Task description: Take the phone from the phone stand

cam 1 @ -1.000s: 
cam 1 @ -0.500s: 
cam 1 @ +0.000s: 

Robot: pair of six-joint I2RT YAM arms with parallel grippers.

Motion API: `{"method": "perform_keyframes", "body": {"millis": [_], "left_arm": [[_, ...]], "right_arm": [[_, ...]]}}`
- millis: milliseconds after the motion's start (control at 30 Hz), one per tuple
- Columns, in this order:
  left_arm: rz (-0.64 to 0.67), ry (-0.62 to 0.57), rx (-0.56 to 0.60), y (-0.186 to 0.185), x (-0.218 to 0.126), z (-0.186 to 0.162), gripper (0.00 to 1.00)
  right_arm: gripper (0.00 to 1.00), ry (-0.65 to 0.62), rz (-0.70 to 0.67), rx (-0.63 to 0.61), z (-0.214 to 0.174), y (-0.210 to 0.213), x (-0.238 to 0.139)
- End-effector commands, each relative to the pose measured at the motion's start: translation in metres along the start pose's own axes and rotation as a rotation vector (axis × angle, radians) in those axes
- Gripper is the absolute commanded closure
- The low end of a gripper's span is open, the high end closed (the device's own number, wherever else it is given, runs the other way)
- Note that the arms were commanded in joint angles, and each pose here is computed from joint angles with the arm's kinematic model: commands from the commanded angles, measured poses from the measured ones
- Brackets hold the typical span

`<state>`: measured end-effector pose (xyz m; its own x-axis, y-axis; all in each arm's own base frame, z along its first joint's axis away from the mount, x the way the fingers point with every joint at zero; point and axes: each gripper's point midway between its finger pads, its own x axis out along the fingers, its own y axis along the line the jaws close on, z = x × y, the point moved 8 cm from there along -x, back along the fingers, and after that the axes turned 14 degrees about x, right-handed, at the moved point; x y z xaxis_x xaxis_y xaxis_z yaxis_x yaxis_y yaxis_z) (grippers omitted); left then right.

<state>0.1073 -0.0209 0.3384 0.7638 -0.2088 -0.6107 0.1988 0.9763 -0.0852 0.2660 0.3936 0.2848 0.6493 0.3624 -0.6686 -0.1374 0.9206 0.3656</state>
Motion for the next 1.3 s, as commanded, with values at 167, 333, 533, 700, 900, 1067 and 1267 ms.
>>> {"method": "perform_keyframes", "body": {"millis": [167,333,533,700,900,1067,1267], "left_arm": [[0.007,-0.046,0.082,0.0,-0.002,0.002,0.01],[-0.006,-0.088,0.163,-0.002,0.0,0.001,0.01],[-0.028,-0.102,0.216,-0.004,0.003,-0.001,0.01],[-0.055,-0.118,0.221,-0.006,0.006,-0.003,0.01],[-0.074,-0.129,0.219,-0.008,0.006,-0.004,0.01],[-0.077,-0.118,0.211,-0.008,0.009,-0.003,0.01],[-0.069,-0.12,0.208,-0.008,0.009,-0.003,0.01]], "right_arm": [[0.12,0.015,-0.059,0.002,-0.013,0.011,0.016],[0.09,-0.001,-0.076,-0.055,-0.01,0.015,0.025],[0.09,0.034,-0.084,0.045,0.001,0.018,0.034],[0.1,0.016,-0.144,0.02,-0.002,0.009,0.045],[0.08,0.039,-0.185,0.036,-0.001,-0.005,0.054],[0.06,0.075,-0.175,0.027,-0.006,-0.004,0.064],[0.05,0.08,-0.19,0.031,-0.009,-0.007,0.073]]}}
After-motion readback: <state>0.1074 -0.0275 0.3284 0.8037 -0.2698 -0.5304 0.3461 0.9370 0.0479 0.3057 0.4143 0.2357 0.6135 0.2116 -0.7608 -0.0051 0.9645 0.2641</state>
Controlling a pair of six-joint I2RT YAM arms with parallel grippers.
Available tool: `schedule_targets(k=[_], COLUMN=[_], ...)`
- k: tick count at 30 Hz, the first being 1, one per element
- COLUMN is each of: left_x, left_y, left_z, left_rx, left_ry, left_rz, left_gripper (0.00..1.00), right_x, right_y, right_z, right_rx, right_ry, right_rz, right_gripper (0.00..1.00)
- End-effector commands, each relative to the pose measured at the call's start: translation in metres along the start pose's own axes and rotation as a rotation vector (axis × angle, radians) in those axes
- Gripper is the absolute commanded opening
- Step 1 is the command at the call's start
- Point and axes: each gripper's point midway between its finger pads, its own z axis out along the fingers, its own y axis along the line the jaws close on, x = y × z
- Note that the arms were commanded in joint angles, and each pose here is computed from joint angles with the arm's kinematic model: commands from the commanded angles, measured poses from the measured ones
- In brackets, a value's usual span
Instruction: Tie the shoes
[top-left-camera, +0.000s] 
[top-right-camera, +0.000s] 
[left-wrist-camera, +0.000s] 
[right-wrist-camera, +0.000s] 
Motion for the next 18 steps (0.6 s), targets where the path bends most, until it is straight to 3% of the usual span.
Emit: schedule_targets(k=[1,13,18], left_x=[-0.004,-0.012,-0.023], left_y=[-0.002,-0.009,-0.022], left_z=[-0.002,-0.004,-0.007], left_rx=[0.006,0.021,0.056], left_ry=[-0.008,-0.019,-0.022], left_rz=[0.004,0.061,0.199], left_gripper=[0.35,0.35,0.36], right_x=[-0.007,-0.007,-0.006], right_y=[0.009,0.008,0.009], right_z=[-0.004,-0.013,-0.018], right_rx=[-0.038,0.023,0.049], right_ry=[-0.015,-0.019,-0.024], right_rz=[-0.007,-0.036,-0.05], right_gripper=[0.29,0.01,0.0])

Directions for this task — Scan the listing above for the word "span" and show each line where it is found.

Solved exercise —
- The low end of a gripper's span is open, the high end closed (the device's own number, wherever else it is given, runs the other way)
- Brackets hold the typical span
- In brackets, a value's usual span
Motion for the next 18 steps (0.6 s), targets where the path bends most, until it is straight to 3% of the usual span.

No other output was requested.